La risonanza di un’epoca classica, filtrata attraverso la rigorosa geometria del Razionalismo anni Trenta, ha illuminato il Teatro Pergolesi di Jesi, restituendo all’attenzione del pubblico “L’Olimpiade” di Giovanni Battista Pergolesi (1735).
Un’opera di rara esecuzione, dedicata a celebrare un illustre concittadino e a onorare il lavoro di Francesco Degrada, curatore dell’edizione critica e figura chiave nella riscoperta e comprensione del compositore.
La serata, accolta con entusiasmo, ha offerto un affresco vivido di amori contrastanti, tradimenti impietosi e legami di amicizia messi a dura prova.
L’interpretazione corale del cast, diretto con maestria dal maestro Giulio Prandi e sostenuto dall’Orchestra Ghislieri, ha generato un’esperienza emotiva intensa.
Theodora Raftis, con una performance di notevole forza espressiva, ha incarnato Megacle, mentre José Maria Lo Monaco ha donato a Licida una complessità emotiva palpabile.
Silvia Frigato, Carlotta Colombo, Anicio Zorzo Giustiniani, Matteo Straffi e Francesca Ascioti hanno completato un ensemble di interpreti capaci di cogliere le sottigliezze psicologiche dei loro personaggi, restituendo la misurata compostezza e la malinconica poesia intrinseca alla partitura barocca.
L’assenza di virtuosismi vocali esuberanti ha permesso all’eloquenza del dramma e alla profondità dei sentimenti di emergere con maggiore chiarezza.
La visione registica di Fabio Ceresa, tradotta in scenografie e costumi di Bruno Antonetti e Giulia Negrin, ha collocato l’azione nell’atmosfera sospesa e carica di simbolismi delle Olimpiadi di Berlino del 1936.
Elementi architettonici essenziali, pareti mobili in cemento che si aprono e chiudono per definire i diversi momenti dell’azione, hanno creato uno spazio scenico suggestivo, quasi metafisico, in cui il passato classico si fonde con l’estetica del Novecento.

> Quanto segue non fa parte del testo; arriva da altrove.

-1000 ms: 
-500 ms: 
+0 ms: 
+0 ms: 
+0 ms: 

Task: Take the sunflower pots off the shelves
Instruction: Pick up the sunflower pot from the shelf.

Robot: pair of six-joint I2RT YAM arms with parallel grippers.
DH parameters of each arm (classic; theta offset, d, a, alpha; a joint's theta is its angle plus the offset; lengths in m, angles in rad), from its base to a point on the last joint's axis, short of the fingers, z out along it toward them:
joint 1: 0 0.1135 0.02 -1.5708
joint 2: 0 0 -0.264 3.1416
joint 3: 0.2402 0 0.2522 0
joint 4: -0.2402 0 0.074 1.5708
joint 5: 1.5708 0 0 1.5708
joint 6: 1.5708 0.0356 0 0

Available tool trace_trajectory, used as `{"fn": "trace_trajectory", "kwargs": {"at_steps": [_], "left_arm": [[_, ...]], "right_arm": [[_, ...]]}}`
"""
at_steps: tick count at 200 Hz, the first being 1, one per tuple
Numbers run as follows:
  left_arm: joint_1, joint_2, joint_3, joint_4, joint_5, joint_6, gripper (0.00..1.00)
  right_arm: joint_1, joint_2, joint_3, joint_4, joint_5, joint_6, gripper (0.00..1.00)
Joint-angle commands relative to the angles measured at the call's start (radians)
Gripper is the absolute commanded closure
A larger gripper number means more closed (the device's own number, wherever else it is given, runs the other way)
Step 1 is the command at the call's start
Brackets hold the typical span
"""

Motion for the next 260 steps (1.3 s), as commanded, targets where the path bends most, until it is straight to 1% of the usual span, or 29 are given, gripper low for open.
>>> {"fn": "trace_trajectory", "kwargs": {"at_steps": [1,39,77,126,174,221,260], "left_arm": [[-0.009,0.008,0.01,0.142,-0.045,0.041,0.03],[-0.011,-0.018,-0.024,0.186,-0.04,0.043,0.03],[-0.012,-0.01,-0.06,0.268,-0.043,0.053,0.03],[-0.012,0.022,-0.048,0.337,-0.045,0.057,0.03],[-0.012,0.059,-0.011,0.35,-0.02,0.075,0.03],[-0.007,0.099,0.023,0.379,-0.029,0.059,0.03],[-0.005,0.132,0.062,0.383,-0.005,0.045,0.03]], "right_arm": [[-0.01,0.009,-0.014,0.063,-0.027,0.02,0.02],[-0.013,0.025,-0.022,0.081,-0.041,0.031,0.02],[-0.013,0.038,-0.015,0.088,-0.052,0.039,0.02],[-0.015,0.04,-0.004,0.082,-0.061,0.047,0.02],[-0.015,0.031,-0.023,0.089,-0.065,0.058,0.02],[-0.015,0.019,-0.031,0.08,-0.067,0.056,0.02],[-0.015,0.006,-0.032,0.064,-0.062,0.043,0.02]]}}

La scalinata finale, astratta e svettante, ha rappresentato non solo la conclusione della vicenda, ma anche un invito a riflettere sui temi universali della ricerca identitaria, dell’onore e del perdono.
Al centro della narrazione, la figura tormentata del re Clistene, dilaniato dal dolore per la perdita del figlio, promette la mano della figlia Aristea al vincitore delle Olimpiadi.
Megacle, il favorito, è legato a Licida da un’amicizia fraterna, e accetta di gareggiare al suo posto per conquistare la sua amata, ignaro che lei nutra un amore segreto per il giovane campione.
Un’ombra di vendetta si addensa con la presenza di Argene, innamorata di Licida e abbandonata, pronta a tutto pur di ottenere giustizia.
La trama si complica con un inganno cruento: Licida tenta persino di sopprimere il re, rivelando così il suo volto più oscuro.
La verità, tuttavia, emerge, svelando un colpo di scena sorprendente: Licida è in realtà il figlio del re, creduto morto in precedenza.
Il perdono, generosamente offerto dalla comunità dei protagonisti, suggella la riconciliazione e la felice risoluzione delle coppie d’amanti, restituendo un senso di speranza e rinnovamento.
La rappresentazione si ripeterà il 23 novembre alle ore 16, offrendo al pubblico l’opportunità di immergersi nuovamente in questo affascinante viaggio tra passato, presente e futuro.